= Wim A. G. Blonk =

Dutch economist (born 1939)

Wilhelmus Adrianus Gerardus Blonk (born 15 January 1939) is a Dutch economist. He is currently a member of the board of the Close the Gap Foundation and has published 3 books, 20 studies, ca. 40 articles and more than 500 public speeches.

==Education==

Born in Amsterdam, Blonk attended the Dalton High School in The Hague from 1951 to 1957 and received a HBS-B diploma. From 1957 to 1963 he attended the Nederlandse Economische Hogeschool (now Erasmus Universiteit) in Rotterdam and studied; macro and micro economics, industrial economics and transport economics and policy. He then Became a Doctor in economic sciences after being awarded his PhD on a subject dealing with transport in the European Union at the Erasmus University in 1968.

==Career==

Blonk has had and continues to have many professional occupations. Before completing his PhD between 1961 and 1962 he did a 6-month training (stage) at the EEC-Commission in Brussels. in 1964 he worked at the Ministry of Economic Affairs in the Hague for 8 months and was later appointed an administrator in the ECC-Commission.
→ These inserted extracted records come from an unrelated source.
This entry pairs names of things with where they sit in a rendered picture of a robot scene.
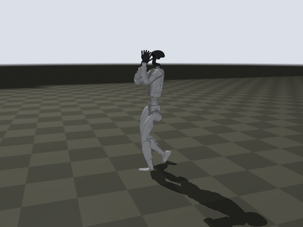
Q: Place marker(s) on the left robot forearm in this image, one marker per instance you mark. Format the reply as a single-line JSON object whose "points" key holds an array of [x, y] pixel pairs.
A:
{"points": [[144, 75]]}

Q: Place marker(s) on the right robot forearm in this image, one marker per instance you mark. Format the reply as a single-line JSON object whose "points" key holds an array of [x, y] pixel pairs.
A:
{"points": [[138, 74]]}

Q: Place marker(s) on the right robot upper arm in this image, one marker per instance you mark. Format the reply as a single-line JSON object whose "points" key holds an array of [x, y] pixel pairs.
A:
{"points": [[138, 81]]}

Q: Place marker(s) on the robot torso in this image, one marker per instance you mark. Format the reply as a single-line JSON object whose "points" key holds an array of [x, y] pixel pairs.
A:
{"points": [[155, 90]]}

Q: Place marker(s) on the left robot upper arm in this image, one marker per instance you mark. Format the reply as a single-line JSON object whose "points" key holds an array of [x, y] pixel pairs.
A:
{"points": [[157, 74]]}

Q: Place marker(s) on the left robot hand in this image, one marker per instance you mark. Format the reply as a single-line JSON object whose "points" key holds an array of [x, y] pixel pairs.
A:
{"points": [[145, 57]]}

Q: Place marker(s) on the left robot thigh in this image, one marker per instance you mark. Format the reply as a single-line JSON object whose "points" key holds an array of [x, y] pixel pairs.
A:
{"points": [[148, 124]]}

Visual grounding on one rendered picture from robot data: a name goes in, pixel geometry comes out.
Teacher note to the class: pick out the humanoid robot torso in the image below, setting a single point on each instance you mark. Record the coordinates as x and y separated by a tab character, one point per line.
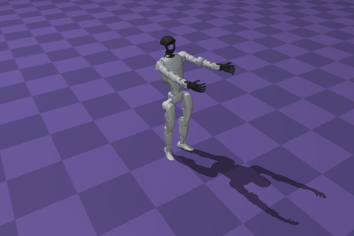
174	64

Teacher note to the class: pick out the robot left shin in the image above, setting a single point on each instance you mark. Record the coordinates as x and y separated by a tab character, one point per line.
183	131

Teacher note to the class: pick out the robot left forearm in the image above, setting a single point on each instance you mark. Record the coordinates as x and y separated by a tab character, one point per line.
211	65

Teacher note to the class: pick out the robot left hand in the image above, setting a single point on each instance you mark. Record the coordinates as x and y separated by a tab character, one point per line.
227	68

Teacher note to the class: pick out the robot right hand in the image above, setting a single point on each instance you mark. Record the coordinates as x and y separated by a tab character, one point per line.
195	87

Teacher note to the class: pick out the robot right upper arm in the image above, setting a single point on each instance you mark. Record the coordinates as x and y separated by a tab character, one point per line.
163	69

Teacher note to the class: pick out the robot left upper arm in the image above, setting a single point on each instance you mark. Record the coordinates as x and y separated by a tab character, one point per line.
187	57

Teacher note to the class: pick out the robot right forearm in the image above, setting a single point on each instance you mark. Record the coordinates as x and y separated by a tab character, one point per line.
177	79

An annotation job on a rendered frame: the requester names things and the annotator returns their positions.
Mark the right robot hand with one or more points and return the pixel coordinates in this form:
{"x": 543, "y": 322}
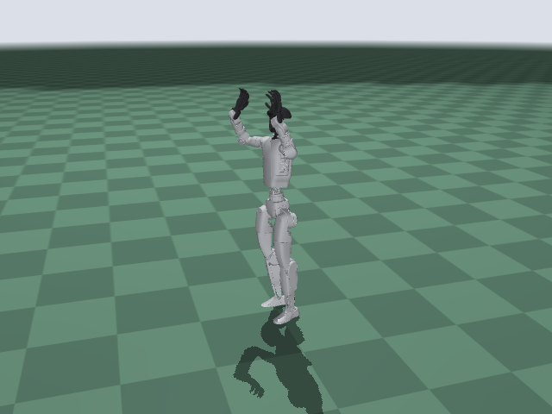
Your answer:
{"x": 241, "y": 103}

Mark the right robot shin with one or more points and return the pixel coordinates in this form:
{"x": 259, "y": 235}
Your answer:
{"x": 274, "y": 277}

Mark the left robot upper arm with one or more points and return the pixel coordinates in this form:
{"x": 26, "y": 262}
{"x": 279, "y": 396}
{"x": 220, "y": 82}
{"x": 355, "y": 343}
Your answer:
{"x": 288, "y": 152}

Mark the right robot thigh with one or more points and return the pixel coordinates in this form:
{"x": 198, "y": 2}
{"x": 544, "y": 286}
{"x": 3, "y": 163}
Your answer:
{"x": 264, "y": 232}

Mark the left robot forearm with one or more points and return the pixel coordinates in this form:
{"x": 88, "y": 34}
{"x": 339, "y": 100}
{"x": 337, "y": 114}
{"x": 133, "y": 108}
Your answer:
{"x": 283, "y": 132}

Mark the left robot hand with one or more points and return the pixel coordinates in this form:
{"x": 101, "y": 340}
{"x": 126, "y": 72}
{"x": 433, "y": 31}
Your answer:
{"x": 276, "y": 105}

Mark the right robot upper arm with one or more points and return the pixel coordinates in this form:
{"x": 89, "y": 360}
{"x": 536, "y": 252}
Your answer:
{"x": 255, "y": 141}

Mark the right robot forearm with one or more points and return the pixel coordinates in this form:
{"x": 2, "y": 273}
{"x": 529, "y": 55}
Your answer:
{"x": 237, "y": 124}

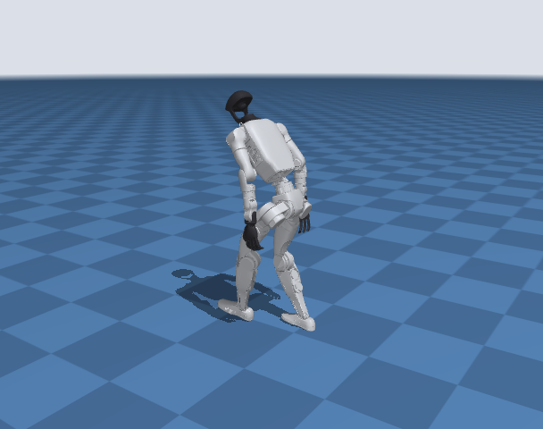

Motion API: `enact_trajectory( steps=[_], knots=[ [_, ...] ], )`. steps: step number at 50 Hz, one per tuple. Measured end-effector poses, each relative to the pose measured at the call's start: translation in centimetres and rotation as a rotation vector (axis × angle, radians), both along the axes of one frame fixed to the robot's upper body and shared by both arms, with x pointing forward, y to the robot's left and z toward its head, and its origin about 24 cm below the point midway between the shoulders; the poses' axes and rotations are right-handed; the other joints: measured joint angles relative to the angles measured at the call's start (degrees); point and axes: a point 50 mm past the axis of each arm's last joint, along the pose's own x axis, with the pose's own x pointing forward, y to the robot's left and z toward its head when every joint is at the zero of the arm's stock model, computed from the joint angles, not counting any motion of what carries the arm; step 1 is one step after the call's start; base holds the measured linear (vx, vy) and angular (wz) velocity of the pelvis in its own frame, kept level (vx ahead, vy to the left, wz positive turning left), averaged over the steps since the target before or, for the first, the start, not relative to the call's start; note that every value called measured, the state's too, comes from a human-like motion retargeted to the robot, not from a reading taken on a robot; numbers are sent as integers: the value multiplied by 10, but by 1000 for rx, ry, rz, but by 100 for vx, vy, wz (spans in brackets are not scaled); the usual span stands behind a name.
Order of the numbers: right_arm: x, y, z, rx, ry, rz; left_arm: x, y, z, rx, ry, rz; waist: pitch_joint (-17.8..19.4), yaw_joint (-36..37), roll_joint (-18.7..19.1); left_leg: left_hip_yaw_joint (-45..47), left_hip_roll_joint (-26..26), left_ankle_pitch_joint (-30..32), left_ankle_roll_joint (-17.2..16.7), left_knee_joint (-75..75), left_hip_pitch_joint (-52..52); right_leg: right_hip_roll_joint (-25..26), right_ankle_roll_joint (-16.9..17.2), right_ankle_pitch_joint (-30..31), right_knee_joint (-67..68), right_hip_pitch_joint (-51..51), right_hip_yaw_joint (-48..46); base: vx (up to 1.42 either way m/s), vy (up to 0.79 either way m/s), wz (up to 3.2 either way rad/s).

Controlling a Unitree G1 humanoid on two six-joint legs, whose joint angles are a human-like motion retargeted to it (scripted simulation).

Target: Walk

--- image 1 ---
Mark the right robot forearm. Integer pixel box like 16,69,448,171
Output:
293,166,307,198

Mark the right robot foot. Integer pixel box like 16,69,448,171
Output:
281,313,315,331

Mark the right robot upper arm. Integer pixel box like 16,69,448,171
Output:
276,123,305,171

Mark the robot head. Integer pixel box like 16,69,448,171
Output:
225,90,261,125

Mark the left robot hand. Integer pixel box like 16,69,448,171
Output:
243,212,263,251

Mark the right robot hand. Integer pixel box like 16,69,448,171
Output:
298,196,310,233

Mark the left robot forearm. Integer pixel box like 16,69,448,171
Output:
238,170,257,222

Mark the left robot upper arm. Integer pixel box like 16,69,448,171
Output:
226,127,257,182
From 1964 to 1984 he worked for the European Commission in several positions. From May 1985 until May 1991 he head of the head of Division for Southern Africa in the Directorate General for Development (DG VIII).

From June 1991 to October 1995 he was Director for Maritime Transport and Ports in the Directorate for General Transport (DG VII). From October 1995 until June 1999 he was Director for Transport Policy Research and Development at the Directorate of General Transport (DG VII).

On 1 July 1999, he retired from the EU-Commission as honorary director general. He was also has been a part-time professor at the Vrije Universiteit Brussel (VUB) from 1970 until 2004 where he taught several subjects. From 1970 to 1991 he taught Transport Economics and policy. From 1973 to 1997 he taught Economic and Social Aspects of Ecology from 1976 to 1986 he taught Transport Aspects in Industrial Location. He then moved on to teaching European Integration in 1988 through to 2004 and finally Innovation from 2001 to 2004. He has also been a Part-time professor for Transport Economics and Politics at the Koninklijke Militaire Academie (KMA) in Breda in Netherlands.